‘You don’t fight poverty with pay cuts’: Brotherhood workers escalate fight to beat inflation

More than 100 ASU members at anti-poverty charity the Brotherhood of St Laurence (BSL) in Melbourne went on strike for a full day on Friday in their campaign for a better enterprise agreement. Rallies took place at Brotherhood offices in Sunshine, Frankston and head office at Fitzroy.

Motorists beeped as workers held placards that read “honk for fair pay” and “you don’t fight poverty with pay cuts”. The mood on the rallies was electric and shows the potential for further escalation of the campaign for better pay and conditions.

At the start of the day workers held pickets at offices to encourage colleagues to join the strike.

Union delegate Andrew was at the Fitzroy rally. He told Solidarity, “What upsets me, and the workforce, is BSL won’t pay a pay rise which matches inflation, while BSL has an $82 million surplus.

“It’s a pretty insulting pay offer for the first year and a pay cut. Then for the life of the EBA it’s a pay cut each year. They are happy to take government funding but not pay their staff fairly. Do we not deserve a decent pay package for the hard work we do?

“For many, it’s their first strike ever. It’s great that the new members [of the union] are beginning to realise that we are the union, we are part of it.”

BSL can afford to pay workers in line with inflation.

ASU members will strike again next Monday. They need to take the energy from Friday’s strike back to their offices and convince more workers to join the next one.
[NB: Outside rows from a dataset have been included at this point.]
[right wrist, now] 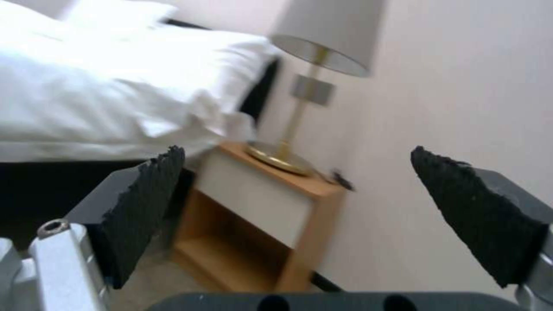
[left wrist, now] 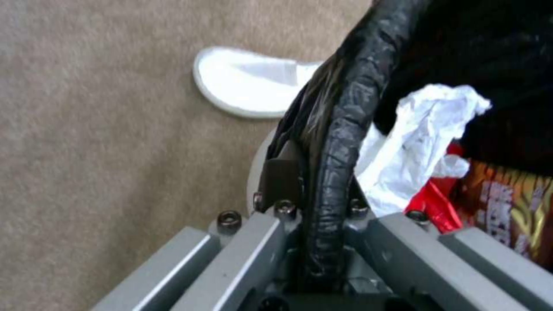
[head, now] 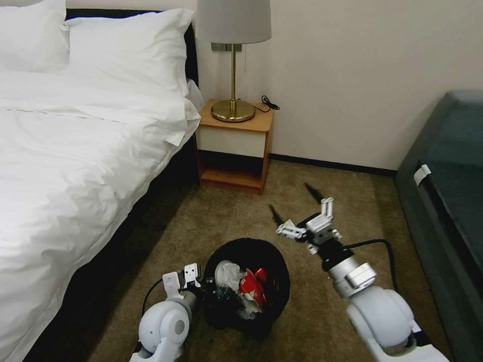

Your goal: Pick up the trash bin, then pick up the garbage on the floor and place it into the trash bin.

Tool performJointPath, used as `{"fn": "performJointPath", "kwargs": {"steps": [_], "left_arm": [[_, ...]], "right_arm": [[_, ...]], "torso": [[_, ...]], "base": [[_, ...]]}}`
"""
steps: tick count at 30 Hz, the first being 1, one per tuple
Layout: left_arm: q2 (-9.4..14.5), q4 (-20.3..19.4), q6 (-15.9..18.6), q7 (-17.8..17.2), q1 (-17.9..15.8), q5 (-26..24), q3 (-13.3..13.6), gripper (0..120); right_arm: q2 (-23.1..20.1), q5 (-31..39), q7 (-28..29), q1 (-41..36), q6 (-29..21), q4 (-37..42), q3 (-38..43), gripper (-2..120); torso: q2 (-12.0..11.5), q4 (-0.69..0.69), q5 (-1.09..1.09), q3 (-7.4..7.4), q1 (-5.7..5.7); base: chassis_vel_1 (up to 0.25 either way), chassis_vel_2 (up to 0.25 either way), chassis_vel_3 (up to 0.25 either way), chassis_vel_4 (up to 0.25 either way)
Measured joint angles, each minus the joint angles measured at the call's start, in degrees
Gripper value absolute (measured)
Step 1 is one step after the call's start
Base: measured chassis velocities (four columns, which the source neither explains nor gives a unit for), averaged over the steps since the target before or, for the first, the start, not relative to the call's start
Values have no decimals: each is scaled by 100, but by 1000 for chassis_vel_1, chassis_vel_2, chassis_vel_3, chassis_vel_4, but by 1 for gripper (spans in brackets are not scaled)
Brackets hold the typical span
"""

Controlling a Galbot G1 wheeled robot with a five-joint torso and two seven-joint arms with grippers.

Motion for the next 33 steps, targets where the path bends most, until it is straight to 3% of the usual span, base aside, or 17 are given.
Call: {"fn": "performJointPath", "kwargs": {"steps": [8, 19, 26, 33], "left_arm": [[168, -599, 18, -14, 86, -182, -355, 0], [309, -1265, 13, 112, 97, -210, -686, 0], [335, -1271, -102, 271, 104, -131, -738, 0], [416, -988, -246, 447, -5, -33, -705, 0]], "right_arm": [[315, 172, 656, -118, -608, -134, 278, 100], [877, 159, 1058, -579, -610, -526, 421, 100], [1188, 222, 1167, -759, -367, -967, 274, 100], [1581, 103, 1209, -728, 174, -1604, 142, 100]], "torso": [[0, 1, 0, 0, 0], [1, 0, -1, 0, 0], [0, 1, -1, 0, 0], [0, 0, -1, 0, 0]], "base": [[0, 0, 0, 0], [0, 0, 0, 0], [0, 0, 0, 0], [0, 0, 0, 0]]}}
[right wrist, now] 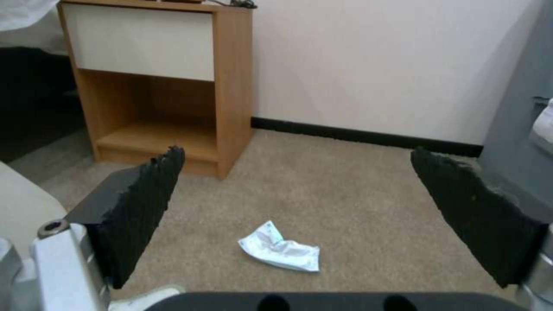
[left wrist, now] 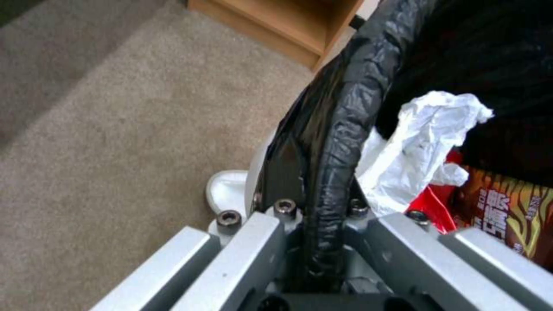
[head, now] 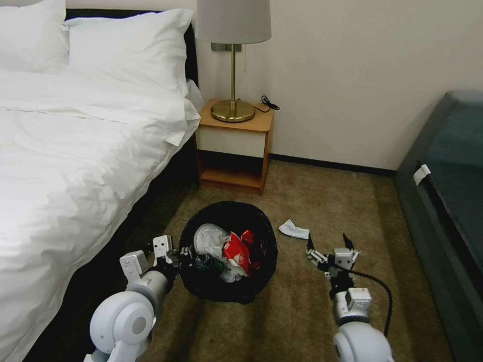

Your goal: Pick up the trash bin, then pick up the garbage on the floor and place it into the trash bin.

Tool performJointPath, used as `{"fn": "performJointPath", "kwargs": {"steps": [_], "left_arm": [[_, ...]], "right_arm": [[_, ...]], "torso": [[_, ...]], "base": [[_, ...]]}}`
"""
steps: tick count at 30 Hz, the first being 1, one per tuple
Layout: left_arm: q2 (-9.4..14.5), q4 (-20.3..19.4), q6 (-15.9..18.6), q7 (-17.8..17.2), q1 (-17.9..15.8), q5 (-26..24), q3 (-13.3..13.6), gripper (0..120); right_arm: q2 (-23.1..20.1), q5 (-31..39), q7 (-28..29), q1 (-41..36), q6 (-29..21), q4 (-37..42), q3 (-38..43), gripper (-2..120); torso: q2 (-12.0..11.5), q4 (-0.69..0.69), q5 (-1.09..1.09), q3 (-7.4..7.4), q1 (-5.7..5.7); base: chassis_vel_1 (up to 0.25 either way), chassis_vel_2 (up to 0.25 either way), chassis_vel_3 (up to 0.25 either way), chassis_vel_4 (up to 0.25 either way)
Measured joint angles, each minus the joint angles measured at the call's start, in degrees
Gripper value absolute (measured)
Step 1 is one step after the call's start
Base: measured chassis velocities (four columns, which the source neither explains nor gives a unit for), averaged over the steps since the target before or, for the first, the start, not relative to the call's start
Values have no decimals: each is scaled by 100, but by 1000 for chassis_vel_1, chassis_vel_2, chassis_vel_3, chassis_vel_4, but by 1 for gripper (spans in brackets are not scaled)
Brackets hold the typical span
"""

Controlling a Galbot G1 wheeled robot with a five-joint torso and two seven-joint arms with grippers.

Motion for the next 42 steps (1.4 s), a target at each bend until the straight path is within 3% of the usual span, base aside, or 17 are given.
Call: {"fn": "performJointPath", "kwargs": {"steps": [17, 42], "left_arm": [[-151, 128, -174, 386, 147, 764, 129, 0], [-302, 55, -264, 444, 276, 1073, 153, 0]], "right_arm": [[185, -274, -197, 125, 322, -395, -13, 100], [228, -674, -408, 79, 657, -377, 0, 100]], "torso": [[0, 0, 1, 0, 0], [0, 0, 1, 0, 0]], "base": [[0, 0, 0, 0], [-41, 42, 41, -41]]}}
More and bigger strikes are the way to win.


In late May Brotherhood workers voted down a non-union agreement that would have locked in below-inflation pay rises and seen improvements only to parental leave and cultural leave entitlements.

These essential workers in aged care, early childhood, NDIS, financial education, migrant services, research and admin, 80 per cent of whom are women, are demanding more.

After the successful No vote and sustained industrial action including work bans and two four-hour strikes, BSL management offered an extra 0.5 per cent in the third year of the agreement.

This would bring the pay offer to 5 per cent this year (with most staff receiving 5.75 per cent because BSL has agreed to pay 3 per cent above award rates), 4 per cent next year and 3.5 per cent (up from 3 per cent) in 2025.

The Brotherhood has agreed to 30 days of paid gender affirmation leave and 10 days a year of paid cultural leave for First Nations staff.

Union members are now fighting for inflation-matching pay rises and reproductive leave that is more accessible. BSL is offering 10 days a year of reproductive leave but it is available only once staff have used up all their sick leave.

As well as resisting workers’ demands for a better enterprise agreement, BSL is refusing to pass on all the money it is getting from the government to fund a 15 per cent pay rise for aged care workers, because they are paid above the award. BSL also refuses to include all eligible workers in the portable long service leave scheme.

Federal government funding accounts for more than 70 per cent of BSL’s revenue. The Albanese government came to power promising to get wages moving. It should use its $19 billion surplus to fund cost-of-living pay rises for workers.

Supporters are encouraged to join striking workers at a rally at 12.30 on Monday 14 August at the BSL head office, 67 Brunswick Street, Fitzroy.